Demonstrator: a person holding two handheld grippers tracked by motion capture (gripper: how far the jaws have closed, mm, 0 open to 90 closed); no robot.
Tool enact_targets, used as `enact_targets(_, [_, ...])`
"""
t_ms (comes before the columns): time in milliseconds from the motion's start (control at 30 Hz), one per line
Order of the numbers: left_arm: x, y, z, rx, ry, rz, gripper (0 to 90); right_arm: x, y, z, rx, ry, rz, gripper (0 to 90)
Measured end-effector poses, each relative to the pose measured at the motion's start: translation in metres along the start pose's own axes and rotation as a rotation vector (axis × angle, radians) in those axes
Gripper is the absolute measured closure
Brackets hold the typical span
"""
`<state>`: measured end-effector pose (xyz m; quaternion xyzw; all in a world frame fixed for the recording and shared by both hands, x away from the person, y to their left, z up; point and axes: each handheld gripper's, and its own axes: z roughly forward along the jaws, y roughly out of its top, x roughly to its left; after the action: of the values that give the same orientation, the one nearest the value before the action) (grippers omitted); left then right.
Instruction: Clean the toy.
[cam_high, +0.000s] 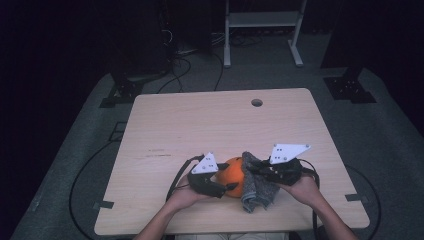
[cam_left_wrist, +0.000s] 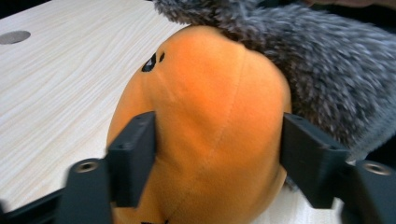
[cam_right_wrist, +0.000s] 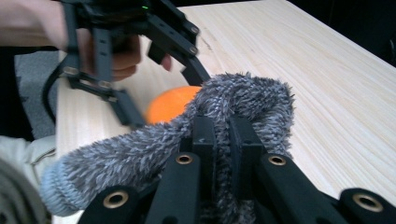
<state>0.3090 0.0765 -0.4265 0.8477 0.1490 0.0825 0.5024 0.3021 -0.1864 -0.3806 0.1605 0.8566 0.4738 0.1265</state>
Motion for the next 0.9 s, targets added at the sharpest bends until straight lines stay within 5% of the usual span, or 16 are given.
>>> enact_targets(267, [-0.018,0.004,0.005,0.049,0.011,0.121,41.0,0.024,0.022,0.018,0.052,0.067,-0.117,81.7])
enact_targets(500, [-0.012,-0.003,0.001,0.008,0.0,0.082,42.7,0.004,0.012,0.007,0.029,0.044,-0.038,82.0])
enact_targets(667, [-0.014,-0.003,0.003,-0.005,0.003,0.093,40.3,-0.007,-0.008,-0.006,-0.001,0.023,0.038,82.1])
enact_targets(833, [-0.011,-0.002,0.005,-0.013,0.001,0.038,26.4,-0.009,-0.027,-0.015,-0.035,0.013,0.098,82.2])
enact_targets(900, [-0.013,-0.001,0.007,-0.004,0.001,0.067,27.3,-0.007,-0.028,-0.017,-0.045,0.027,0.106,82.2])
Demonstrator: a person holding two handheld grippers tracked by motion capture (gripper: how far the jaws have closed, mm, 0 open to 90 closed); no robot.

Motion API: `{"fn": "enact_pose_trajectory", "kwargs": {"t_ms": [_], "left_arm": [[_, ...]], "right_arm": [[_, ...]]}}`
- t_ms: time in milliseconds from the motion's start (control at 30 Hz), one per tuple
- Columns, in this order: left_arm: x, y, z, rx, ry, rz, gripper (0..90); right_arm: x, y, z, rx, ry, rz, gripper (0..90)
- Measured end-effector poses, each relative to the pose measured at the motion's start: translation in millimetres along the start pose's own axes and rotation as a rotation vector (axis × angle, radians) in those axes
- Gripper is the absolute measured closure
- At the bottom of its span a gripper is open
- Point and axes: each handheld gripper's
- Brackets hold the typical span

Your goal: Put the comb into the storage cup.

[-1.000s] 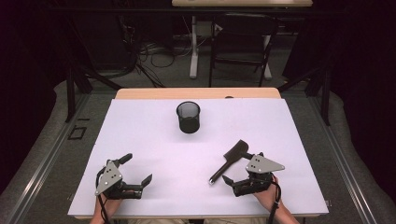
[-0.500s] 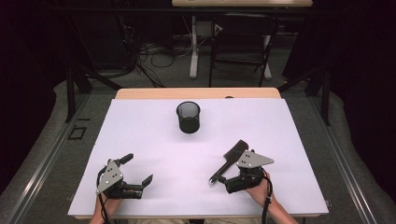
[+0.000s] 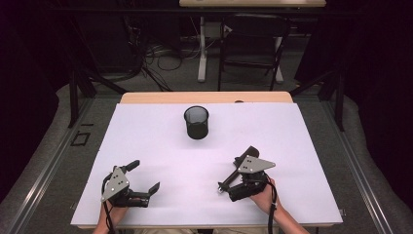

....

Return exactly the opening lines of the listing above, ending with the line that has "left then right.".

Demonstrator: a person holding two handheld grippers tracked by motion capture (gripper: how far the jaws have closed, mm, 0 open to 90 closed); no robot.
Tool enact_targets, used as `enact_targets(_, [_, ...])`
"""
t_ms (comes before the columns): time in milliseconds from the motion's start (control at 30 Hz), one per line
Order of the numbers: left_arm: x, y, z, rx, ry, rz, gripper (0 to 90); right_arm: x, y, z, rx, ry, rz, gripper (0 to 90)
Measured end-effector poses, each relative to the pose measured at the motion's start: translation in metres along the start pose's own axes and rotation as a rotation vector (axis × angle, radians) in those axes
Gripper is the absolute measured closure
Brackets hold the typical span
"""
`<state>`: measured end-effector pose (xyz m; quaternion xyzw; all in a world frame fixed for the recording and shared by both hands, x away from the person, y to their left, z up; point and axes: each handheld gripper's, and its own axes: z roughly forward along the jaws, y roughly out of its top, x roughly to its left; after the action: of the values that give the same orientation, the one nearest the value before the action) (grippers omitted); left then right.

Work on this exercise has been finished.